Mauricio RUGELES SCHOONEWOLFF -Aphasia and subjectivity: a case study
Aphasia is one of the few disabilities in which a neurological component has been verified and studied for more than one century. Even though there is a broad classification of aphasia, in most of them the function of language (speaking and understanding) is stricken because of local brain damage. Aphasia has been studied since the beginning of psychoanalysis. In his articles “Aphasia” (1) and “Zur Auffassung der Aphasien: eine Kritische Studie” (2), Sigmund Freud studied the clinics of aphasia. These studies, while being pre-psychoanalytical, contributed to the development of psychoanalytical theory. Following this trend, there are very few references to aphasia in Lacan’s work. In his Écrits, Lacan makes two references, being only one of them clear: aphasia impacts two functions relating to language, one relating to the signifier and the other to signification (3). Lacan gives credit to Roman Jakobson, for his studies of patients suffering from aphasia helped him develop his theory of language.
But both Freud and Lacan said very little relating to the treatment of this type of patients. Freud’s articles on aphasia are contemporary to his Studies on Hysteria and the Interpretation of Dreams, but the treatment that he proposes there is language reeducation. On the contrary, Lacan gives us a clue in Seminar 3: not only he opposes aphasia and psychosis, but he also insists that despite the localized brain damage, the intentionality of the subject and his being in language persist (4). The theoretical developments still beg the question: what can psychoanalysis do for patients with aphasia? This subject caught my interest due to an encounter with Mr.N. He was in his sixties, and had had a brain stroke ten years before. The stroke caused a paralysis of the right half of his body, so that he needed a wheelchair to move.
As part of my work in a nursing home as a psychologist, I had to propose therapy to Mr. N. Even though he cannot talk, he understands everything that is said to him, and he can answer using gestures. He can repeat phrases that are said to him, but he rarely can say a word as an answer. He could only say freely the syllable “dee,” which can be read in French as “dit,” “dis”: this showed how he was still anchored in language, and maybe that this syllable was not a random choice.
When I met him for the first time, he signaled to me and the staff that he wanted to go outside, to the coffee shop in front of the institution.

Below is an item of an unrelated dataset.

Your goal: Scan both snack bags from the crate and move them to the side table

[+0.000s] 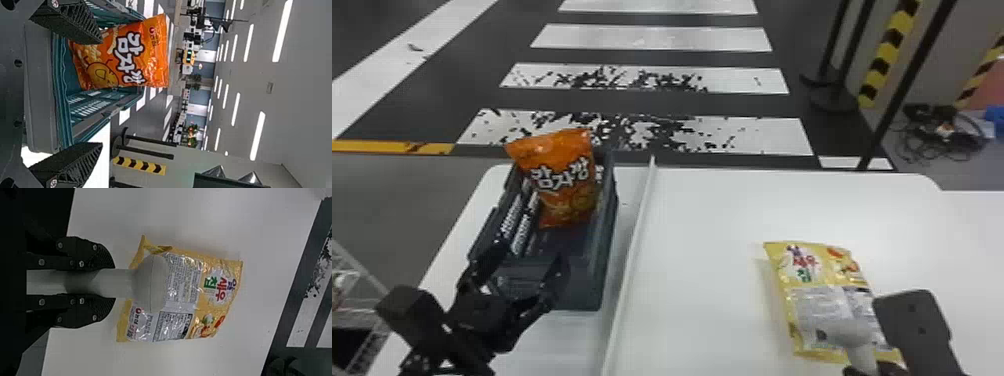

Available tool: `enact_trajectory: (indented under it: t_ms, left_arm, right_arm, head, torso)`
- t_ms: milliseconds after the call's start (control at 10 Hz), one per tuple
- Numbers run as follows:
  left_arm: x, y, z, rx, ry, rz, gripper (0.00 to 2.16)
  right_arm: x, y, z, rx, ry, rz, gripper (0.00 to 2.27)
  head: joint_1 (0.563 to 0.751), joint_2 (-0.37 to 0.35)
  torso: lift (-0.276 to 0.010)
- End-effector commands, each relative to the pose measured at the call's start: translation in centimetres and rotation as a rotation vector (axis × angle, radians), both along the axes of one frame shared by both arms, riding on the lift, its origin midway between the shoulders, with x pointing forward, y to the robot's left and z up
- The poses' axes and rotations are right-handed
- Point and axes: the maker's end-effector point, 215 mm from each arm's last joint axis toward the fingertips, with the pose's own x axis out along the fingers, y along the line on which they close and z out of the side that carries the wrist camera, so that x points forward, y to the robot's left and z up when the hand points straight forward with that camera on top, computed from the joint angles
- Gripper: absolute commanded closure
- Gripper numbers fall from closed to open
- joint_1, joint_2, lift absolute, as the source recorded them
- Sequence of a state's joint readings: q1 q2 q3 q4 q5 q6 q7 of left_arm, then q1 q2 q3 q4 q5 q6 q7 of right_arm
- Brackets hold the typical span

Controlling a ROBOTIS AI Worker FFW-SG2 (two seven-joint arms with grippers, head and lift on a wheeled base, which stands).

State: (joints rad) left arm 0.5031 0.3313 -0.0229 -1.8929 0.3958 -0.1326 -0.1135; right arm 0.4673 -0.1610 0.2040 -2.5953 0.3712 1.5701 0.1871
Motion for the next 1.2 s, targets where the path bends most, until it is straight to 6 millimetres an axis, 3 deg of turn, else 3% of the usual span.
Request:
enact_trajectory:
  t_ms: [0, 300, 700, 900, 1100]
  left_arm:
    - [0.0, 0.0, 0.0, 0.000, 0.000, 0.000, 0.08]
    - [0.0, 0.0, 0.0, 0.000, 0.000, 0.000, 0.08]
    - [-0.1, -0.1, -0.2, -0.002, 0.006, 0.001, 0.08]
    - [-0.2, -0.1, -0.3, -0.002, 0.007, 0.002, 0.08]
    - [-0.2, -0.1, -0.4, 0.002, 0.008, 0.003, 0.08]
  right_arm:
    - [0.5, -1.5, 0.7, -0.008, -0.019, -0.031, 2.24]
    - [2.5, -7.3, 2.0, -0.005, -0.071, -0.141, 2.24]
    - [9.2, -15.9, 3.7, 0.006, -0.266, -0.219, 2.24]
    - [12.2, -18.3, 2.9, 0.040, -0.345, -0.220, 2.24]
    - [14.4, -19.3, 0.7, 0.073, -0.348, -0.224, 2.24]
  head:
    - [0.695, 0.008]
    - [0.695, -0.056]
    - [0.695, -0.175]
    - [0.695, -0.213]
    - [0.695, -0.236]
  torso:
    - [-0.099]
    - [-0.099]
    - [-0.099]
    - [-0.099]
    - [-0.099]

He tried to communicate with us for several minutes using gestures: he made a rectangle with his hands. He got exasperated and wrote the signifier “billet” (banknote) while he spelled it. It was clear: he wanted money to go to the café. The institution gave him his money, and we left. I pushed his wheelchair and took him there, where he had a small beer while I had a coffee. I asked him if something caused him suffering, and he made a gesture to his throat, as if he were choking: he cannot talk… This became the ritual that was implemented and the context of our meetings, and my approach to him was to help him to talk.
With time and under my insistence, he stopped gesturing that he wanted a small beer and started saying “une demie” to the waiter and “un café” pointing at me. There I discovered that he could repeat some phrases if someone said them before, that he recognized and could pronounce some of the letters of the alphabet and that he could read out loud. Once, the waiter asked what he wanted and he answered “un café”; and then he corrected himself. It was a clear lapsus. I read it as a sign of transference. That meant that even after the physical damage of his brain, there was an unconscious.
He never had more than half a beer, and refused to keep beer in his room: for him, it was going out what was more valuable. Another day, he pointed to something in the street and insisted that I looked in a certain direction. I did not understand, until he said another word: “bichette,” young woman. I discovered then that one of the reasons why he liked to go out of the nursing home was to look at younger women: also, I had now a series of signifiers that came from him: billet, bière, bichette… After that, he made me meet his life partner, a woman that has been in a relationship with him for some time after the stroke, when his wife asked for a divorce. I learnt that part of his suffering came from the serious illnesses that his life partner had.
Treating Mr. N. as a speaking being and not simply as a damaged brain allowed some development in his state and helped to quell part of his restlessness. My approach was to be a witness to his pain and at the same time to insist that he could talk more than what he thought he could. What I tried was close to what is proposed by the clinics of autism. And even though his brain had a physical problem; he was still a subject, with access to an unconscious, to language and to what he wants.
- Sigmund Freud, “Aphasia”, in Oeuvres complètes, Vol.1., PUF, Paris, 2015 .
- Sigmund Freud, “Sur la conception des aphasies, in Oeuvres complètes, Vol.1., PUF, Paris 2015 . Standard Edition, t.XIV,p.206-215.
- Jacques Lacan, “L’instance de la lettre,” Écrits, Paris, 1966. p.495.
- Jacques Lacan, Le séminaire, livre III: Les psychoses, Éditions du Seuil, Paris, 1981, p.254.